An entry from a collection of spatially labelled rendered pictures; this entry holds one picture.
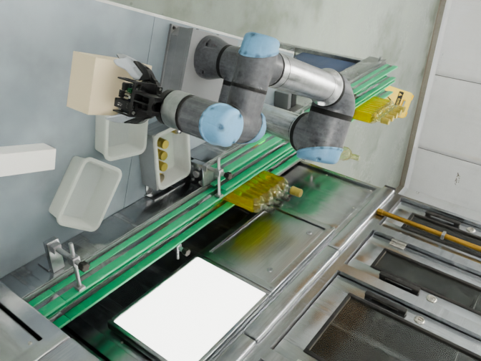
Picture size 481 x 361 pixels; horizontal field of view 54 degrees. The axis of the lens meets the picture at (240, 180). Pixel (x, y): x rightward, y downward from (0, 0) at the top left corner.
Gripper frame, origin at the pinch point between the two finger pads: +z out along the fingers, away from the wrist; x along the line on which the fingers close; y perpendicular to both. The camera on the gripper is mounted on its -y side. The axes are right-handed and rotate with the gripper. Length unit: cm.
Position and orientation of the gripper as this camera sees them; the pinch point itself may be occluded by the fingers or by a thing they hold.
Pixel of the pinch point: (115, 87)
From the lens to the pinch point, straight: 111.5
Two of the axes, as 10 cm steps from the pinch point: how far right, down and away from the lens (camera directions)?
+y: -5.7, 0.9, -8.1
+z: -7.9, -3.2, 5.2
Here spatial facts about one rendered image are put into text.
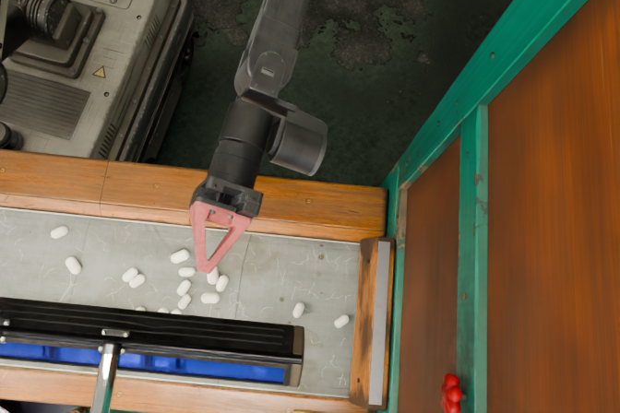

• • • • • • •

### WHAT THIS TASK INVOLVES
Take the line with "Picture size 481" as the first line and the last line of the records above as the final one; reproduce exactly the lines between them, both included, without pictures.

### WRITTEN SOLUTION
Picture size 481 x 361 pixels; horizontal field of view 54 degrees. The axis of the lens meets the picture at (240, 180). Pixel (x, y): x rightward, y downward from (0, 0) at the top left corner.
Gripper frame, origin at the pinch point between the two finger pads: +z out along the fingers, away from the wrist; x along the line on which the fingers close; y perpendicular to both. The camera on the gripper is mounted on its -y side. The axes are right-handed and rotate with the gripper. Length unit: cm.
Position and orientation of the gripper as this camera sees them; the pinch point itself may be occluded by the fingers or by a thing they hold.
Pixel of the pinch point: (115, 87)
From the lens to the pinch point, straight: 111.5
Two of the axes, as 10 cm steps from the pinch point: how far right, down and away from the lens (camera directions)?
+y: -5.7, 0.9, -8.1
+z: -7.9, -3.2, 5.2
Here spatial facts about one rendered image are put into text.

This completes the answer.